13.01.14
"Estava-se na primavera destes amigos tão chegados, ainda vinha longe o tempo da separação, o tempo em que cada um deles, pensando pela sua própria cabeça, resolveria dar caminho ao seu destino. E o destino tinha preparado um caminho para cada um, separado dos outros, seguiriam por ele até onde estavam marcados para o seguir e mais tarde, quem sabe, talvez voltassem a trilhar o mesmo rumo outra vez, ninguém sabia, ninguém adivinhava. As nuvens iam-se juntando sobre as suas cabeças mas estavam longe ainda. Havia tempo para gozar estas aventuras de menino e esta amizade que se esperava fosse eterna.
O dia ia correndo, a tarde a descair para a noite e a mangueira, mais uma vez, a ser testemunha muda de uma vizinhança feliz. Quantas vezes já assistira a estas festas, comemorações e outros eventos de cariz amistoso, perdia-lhes a conta, eram os exames da quarta classe, eram os aniversários e até a recuperação de Meia de Leite servia para festejar. Viviam felizes e festejavam essa felicidade de maneira alegre, convivendo uns com os outros. Assim se queriam os bons vizinhos, os amigos que sofriam com a dor dos outros que se uniam em torno das dificuldades de cada um para as tentar superar com essa união de onde, afinal, lhes vinha a força de combate diário a uma vida que nada tinha de facilidades.
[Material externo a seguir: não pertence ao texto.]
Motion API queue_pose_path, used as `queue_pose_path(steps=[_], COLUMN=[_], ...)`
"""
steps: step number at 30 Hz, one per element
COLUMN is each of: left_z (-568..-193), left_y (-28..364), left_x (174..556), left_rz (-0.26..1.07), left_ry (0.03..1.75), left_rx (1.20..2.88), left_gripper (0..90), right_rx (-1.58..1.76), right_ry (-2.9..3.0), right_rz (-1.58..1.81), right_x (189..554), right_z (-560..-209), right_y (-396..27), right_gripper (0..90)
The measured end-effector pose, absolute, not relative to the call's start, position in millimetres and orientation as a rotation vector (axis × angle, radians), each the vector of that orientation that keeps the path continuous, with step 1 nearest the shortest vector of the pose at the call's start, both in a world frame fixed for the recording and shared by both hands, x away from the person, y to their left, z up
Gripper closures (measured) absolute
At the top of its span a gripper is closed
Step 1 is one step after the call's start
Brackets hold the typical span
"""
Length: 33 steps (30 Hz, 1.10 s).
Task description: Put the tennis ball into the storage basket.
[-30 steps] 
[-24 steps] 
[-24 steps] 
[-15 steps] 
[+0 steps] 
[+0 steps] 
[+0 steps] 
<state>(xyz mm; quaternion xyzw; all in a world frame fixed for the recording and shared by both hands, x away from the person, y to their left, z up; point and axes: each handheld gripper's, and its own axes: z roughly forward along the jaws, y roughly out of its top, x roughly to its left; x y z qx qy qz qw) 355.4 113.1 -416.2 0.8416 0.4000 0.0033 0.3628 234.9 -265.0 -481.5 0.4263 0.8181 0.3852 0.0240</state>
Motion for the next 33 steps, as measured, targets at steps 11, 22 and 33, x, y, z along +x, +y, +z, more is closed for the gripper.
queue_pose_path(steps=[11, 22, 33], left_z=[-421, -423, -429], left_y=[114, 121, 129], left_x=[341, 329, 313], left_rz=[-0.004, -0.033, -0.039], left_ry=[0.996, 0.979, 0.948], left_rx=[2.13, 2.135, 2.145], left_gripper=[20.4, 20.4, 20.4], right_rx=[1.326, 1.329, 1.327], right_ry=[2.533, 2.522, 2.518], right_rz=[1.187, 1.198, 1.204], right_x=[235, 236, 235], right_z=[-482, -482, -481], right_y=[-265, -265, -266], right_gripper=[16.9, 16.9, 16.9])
As luzes acenderam-se na rua, no quintal ainda se apreciava o aparecimento da lua sobre as suas cabeças, acompanhando o seu desenvolvimento com mais umas trincadelas e uns golinhos à mistura. A conversa corria solta, de um lado os filhos, sempre motivo de agrado e orgulho e de conversa, com as suas diabruras e as vitórias alcançadas nos estudos para os quais muito pouco se esforçavam, diga-se em boa verdade, era o indispensável para não chumbar e chegava. Do outro lado o estado do país, a guerra que não acabava, as políticas implementadas, os receios com o futuro dos filhos.
Não me conformo com isto, anda um pai a criar um filho para depois o meterem sabe-se lá para onde, sujeito a ser trespassado por uma bala qualquer que lhe tire a vida, não têm o direito de dispor dos nossos filhos assim. Ainda se víssemos um fim a isto, dizia outro, valia o sacrifício, mas é que não se vê nada. Pois não, dizia o outro, isto nunca acabará porque é um cofre-forte para alguns, vêm aqui ganhar dinheiro como nunca ganharam e sempre à custa dos mesmos, se quisessem de verdade já isto tinha acabado há muito. Preocupação de pais que viam aproximar-se a passos largos o dia em que os filhos seriam chamados às fileiras."